## WHAT YOU ARE ASKED TO DO
Print the whole listing below exactly, skipping every picture.

## DATA EXTRACT
◆ ◆ ◆ ◆ ◆ ◆ ◆

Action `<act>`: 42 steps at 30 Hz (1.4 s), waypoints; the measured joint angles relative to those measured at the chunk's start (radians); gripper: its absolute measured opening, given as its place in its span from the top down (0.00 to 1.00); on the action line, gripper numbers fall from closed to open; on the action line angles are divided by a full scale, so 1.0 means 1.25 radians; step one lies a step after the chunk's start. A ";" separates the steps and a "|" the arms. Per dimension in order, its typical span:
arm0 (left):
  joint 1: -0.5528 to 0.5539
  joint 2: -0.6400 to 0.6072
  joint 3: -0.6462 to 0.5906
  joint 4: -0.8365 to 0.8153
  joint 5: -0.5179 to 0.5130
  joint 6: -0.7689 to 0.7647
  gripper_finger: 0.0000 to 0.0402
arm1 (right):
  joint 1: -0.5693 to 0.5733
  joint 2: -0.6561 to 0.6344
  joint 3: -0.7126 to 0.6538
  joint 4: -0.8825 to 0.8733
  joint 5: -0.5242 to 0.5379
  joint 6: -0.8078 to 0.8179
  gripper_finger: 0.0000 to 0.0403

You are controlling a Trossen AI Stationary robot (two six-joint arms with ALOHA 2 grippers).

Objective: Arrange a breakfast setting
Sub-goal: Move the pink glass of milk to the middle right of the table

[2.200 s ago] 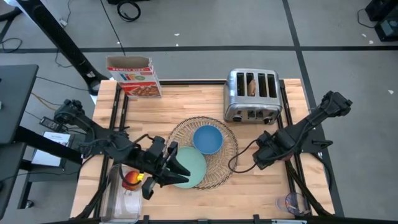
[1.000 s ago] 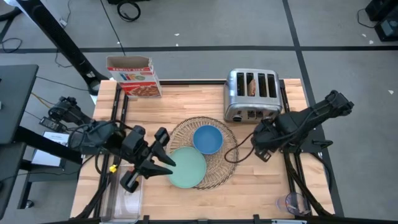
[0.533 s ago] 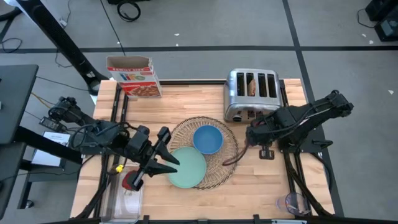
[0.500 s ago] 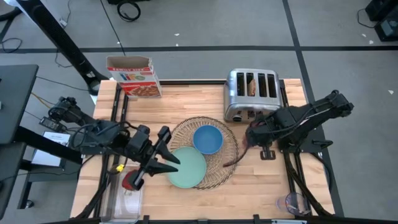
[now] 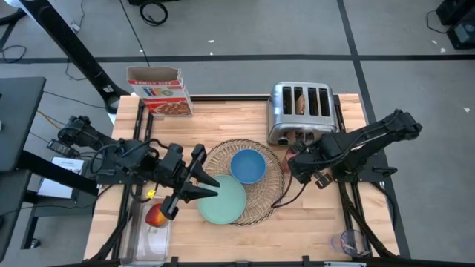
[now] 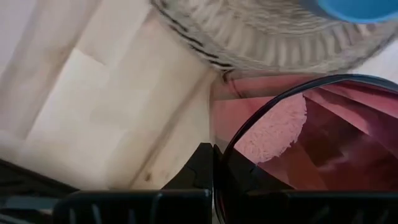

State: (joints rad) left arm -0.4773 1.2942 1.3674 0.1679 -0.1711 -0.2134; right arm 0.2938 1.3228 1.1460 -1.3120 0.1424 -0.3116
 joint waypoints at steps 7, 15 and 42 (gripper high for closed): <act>0.033 0.001 0.000 -0.015 -0.001 -0.008 0.75 | -0.028 0.000 -0.043 0.013 0.026 -0.010 0.97; 0.039 0.001 0.000 -0.014 0.000 -0.009 0.75 | -0.054 0.000 -0.046 0.055 0.035 -0.005 0.96; 0.010 0.001 0.000 0.024 0.000 -0.030 0.75 | -0.067 0.000 -0.046 0.060 0.031 0.025 0.87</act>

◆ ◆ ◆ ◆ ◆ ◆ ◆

## SOLVED EXERCISE
Action `<act>`: 42 steps at 30 Hz (1.4 s), waypoints; the measured joint angles relative to those measured at the chunk's start (radians); gripper: its absolute measured opening, given as its place in its span from the top down (0.00 to 1.00); on the action line, gripper numbers fall from closed to open; on the action line angles are divided by a full scale, so 1.0 means 1.25 radians; step one lies a step after the chunk's start. A ";" separates the steps and a "|" the arms. Per dimension in order, its typical span:
arm0 (left):
  joint 1: -0.5528 to 0.5539
  joint 2: -0.6400 to 0.6072
  joint 3: -0.6462 to 0.5906
  joint 4: -0.8365 to 0.8153
  joint 5: -0.5179 to 0.5130
  joint 6: -0.7689 to 0.7647
  gripper_finger: 0.0000 to 0.0402
arm1 (right):
  joint 1: -0.5693 to 0.5733
  joint 2: -0.6561 to 0.6344
  joint 3: -0.7126 to 0.6538
  joint 4: -0.8825 to 0.8733
  joint 5: -0.5242 to 0.5379
  joint 6: -0.8078 to 0.8179
  gripper_finger: 0.0000 to 0.0403

You are controlling a Trossen AI Stationary robot (two six-joint arms with ALOHA 2 grippers).

Objective: Arrange a breakfast setting
Sub-goal: Move the pink glass of milk to the middle right of the table

[2.200 s ago] 
[1.000 s ago] 
[0.533 s ago] 
[0.500 s ago] 
[now] 
[now] 

State: (joints rad) left arm -0.4773 1.2942 1.3674 0.1679 -0.1711 -0.2134; right arm 0.2938 1.3228 1.1460 -1.3120 0.1424 -0.3116
 joint waypoints at steps 7, 15 and 42 (gripper high for closed): <act>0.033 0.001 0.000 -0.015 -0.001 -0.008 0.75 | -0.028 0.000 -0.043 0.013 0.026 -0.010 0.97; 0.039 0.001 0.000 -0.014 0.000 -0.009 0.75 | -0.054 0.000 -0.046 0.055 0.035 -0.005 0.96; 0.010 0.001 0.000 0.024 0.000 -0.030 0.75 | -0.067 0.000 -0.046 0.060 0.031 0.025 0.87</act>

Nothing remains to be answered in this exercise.